Appel à promulguer une loi pour les urgences fiscales
Le gouvernement Chahed est appelé à promulguer une loi pour les urgences fiscales, en Tunisie, où les dettes fiscales impayées sont estimées à environ 14 milliards de dinars, soit environ la moitié du budget de l’Etat, a affirmé Abderrahman El Lahga, représentant de l’UGTT au Conseil national de la fiscalité.
Intervenant, lors d’un atelier de travail organisé par le département des études et de la documentation de la centrale syndicale, sous le thème » la fiscalité en Tunisie entre la fraude et l’évasion, et l’impératif de réforme « , El Lahga a précisé que l’actuel gouvernement serait en mesure de promulguer ce projet de loi, à l’instar de celui portant sur les urgences économiques (promulgué récemment), ajoutant qu’il permettra de résoudre plusieurs problèmes dans le domaine de recouvrement fiscal et de fournir des ressources fiscales supplémentaires à l’Etat.
» Les dettes fiscales impayées sont réparties entre les dettes fiscales (4 milliards de dinars), les dettes et les infractions douanières (3 milliards de dinars), les dettes des caisses sociales auprès de certaines entreprises (2 milliards de dinars) et les dettes du secteur touristique (7 milliards de dinars) « , a fait savoir le représentant de l’UGTT.
El Lahga a recommandé, au gouvernement, de procéder à un recouvrement sur une période bien déterminée, estimant que les fonds qui seront collectés de ces dettes fiscales impayées peuvent éviter à l’Etat le recours à l’endettement extérieur.
Concerant le danger de l’évasion fiscale, l’universitaire a fait savoir que près de 70% des médecins déclarent des revenus plus faibles que ceux de leurs homologues dans le secteur public, proposant en outre de criminaliser les transactions en espèces qui dépassent les 10 mille dinars, et ce, en vue de faire face à la fraude et à l’évasion fiscale.
» Le système fiscal en Tunisie est inéquitable et inefficace « , a-t-il encore dit, ajoutant que le problème de l’évasion fiscale revêt une importance nationale et doit par conséquent faire l’objet d’un consensus national pour le résoudre.
Le représentant de l’UGTT s’est dit étonné de la demande formulée par le gouvernement de l’Union nationale à l’UGTT, concernant le report de la majoration des salaires au titre de l’année 2017-2018, malgré un accord officiel conclu entre l’UGTT et l’ancien gouvernement en janvier 2015.

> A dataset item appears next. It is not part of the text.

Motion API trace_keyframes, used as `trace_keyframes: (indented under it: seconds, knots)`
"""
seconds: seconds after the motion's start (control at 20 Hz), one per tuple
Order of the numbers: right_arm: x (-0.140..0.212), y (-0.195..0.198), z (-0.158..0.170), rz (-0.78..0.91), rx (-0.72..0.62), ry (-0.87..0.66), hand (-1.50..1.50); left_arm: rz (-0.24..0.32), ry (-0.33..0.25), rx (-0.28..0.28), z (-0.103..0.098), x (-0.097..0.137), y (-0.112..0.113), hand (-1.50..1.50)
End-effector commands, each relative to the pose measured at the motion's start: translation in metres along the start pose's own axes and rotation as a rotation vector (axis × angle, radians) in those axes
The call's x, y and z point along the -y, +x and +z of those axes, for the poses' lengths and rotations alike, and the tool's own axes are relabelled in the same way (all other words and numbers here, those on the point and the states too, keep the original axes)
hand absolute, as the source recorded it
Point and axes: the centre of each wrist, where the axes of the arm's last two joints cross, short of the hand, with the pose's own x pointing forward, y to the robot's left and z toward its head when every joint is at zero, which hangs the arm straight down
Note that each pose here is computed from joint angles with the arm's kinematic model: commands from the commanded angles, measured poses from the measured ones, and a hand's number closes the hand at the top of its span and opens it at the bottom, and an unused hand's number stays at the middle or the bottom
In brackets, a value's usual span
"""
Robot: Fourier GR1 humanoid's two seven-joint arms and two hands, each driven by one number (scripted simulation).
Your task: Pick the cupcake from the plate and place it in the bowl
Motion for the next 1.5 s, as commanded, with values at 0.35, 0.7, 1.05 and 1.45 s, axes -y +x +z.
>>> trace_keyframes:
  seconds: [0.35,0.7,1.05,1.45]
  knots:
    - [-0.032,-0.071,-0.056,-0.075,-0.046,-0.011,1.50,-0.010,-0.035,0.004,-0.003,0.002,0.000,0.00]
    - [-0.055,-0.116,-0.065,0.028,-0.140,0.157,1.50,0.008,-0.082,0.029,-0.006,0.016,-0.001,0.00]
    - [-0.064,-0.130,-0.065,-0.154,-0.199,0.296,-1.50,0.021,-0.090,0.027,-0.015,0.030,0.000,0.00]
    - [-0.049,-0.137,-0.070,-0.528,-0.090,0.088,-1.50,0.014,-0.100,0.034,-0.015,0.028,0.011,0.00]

Il a, dans le même cadre, rappelé qu’en mai 2016, le ministre de Finances et le gouverneur de la Banque Centrale ont exprimé au Fonds Monétaire International (FMI) l’engagement de la Tunisie à réduire la masse salariale.
De son côté, Anouar Ben Gaddour, secrétaire général adjoint chargé des études et de la documentation à l’UGTT, a annoncé que la copie finale de la réforme fiscale proposée par la centrale est prête et sera présentée ultérieurement, aux instances de la centrale estimant que cette réforme permettra de drainer des ressources financières supplémentaires, en mesure d’alléger les pressions sur le budget de l’Etat 2017.
L’universitaire Sami Aouadi a mis l’accent, quant à lui, sur les répercussions économiques de la fraude et de l’évasion fiscales, notamment sur le le budget de l’Etat, au vu » de la réduction de la marge de manœuvre du gouvernement, de l’augmentation de recours à l’endettement extérieur, la réduction des dépenses de développement et son impact négatif direct sur l’infrastructure et l’investissement « .
Les avantages fiscaux constituent, selon lui un moyen facilitant l’évasion fiscale, dont la valeur est estimée, durant la période 2011-2015, à environ 1400 millions de dinars (MD), soit l’équivalent de un tiers du budget de développement en Tunisie, et environ la totalité du budget de subvention des produits de base.
Ahmed Souissi, professeur universitaire spécialisé en finance publique, a affirmé que la situation fiscale actuelle est en contradiction totale avec l’article 10 de la Constitution du janvier 2014, lequel stipule que la fiscalité est un devoir national, soulignant l’importance d’adapter les politiques publiques dans le domaine fiscal avec les dispositions de la constitution de la 2ème République, notamment l’article n° 10.
Les lois tunisiennes dans le domaine fiscal ne sont pas suffisamment efficaces,a-t-il dit, notant que » depuis trois décennies, une ligne politique persiste à refuser l’activation du système juridique fiscal « . Il a recommandé , à cet égard, de » priver tout politicien, impliqué dans l’évasion fiscale ou commettant une fraude dans ce domaine, de toute activité politique et de l’empêcher de se porter candidat pour n’importe quel poste politique « , à l’instar de ce qui est en vigueur aux Etats unis et dans certains pays scandinaves.